─── Data under study ───

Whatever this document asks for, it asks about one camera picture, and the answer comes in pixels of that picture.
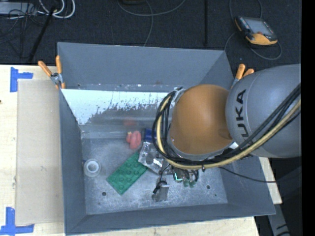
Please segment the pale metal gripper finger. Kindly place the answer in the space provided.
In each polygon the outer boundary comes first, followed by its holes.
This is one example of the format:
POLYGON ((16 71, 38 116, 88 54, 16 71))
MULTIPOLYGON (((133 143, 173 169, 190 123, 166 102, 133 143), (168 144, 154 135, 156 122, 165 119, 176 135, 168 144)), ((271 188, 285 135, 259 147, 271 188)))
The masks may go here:
POLYGON ((167 200, 169 187, 170 187, 169 184, 167 184, 166 182, 161 182, 159 184, 159 188, 158 188, 158 201, 159 202, 167 200))
POLYGON ((159 201, 159 190, 160 190, 160 184, 158 183, 156 187, 154 188, 153 194, 152 194, 152 200, 155 202, 159 201))

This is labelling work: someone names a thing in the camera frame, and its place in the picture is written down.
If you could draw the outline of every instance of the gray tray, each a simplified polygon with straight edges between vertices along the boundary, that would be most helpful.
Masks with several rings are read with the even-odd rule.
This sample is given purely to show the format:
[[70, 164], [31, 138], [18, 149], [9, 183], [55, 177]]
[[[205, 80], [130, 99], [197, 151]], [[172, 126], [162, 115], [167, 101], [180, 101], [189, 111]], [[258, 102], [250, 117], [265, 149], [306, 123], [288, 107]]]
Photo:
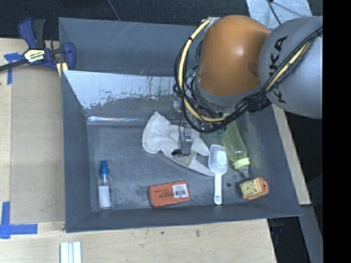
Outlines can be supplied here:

───

**What is needed:** Reproduce each line of the data containing the word "picture".

**Output of the task:**
Whatever this document asks for, it asks about one camera picture, and the answer comes in pixels of that picture.
This is labelling work: someone names a thing in the camera frame, and its place in the picture is written down.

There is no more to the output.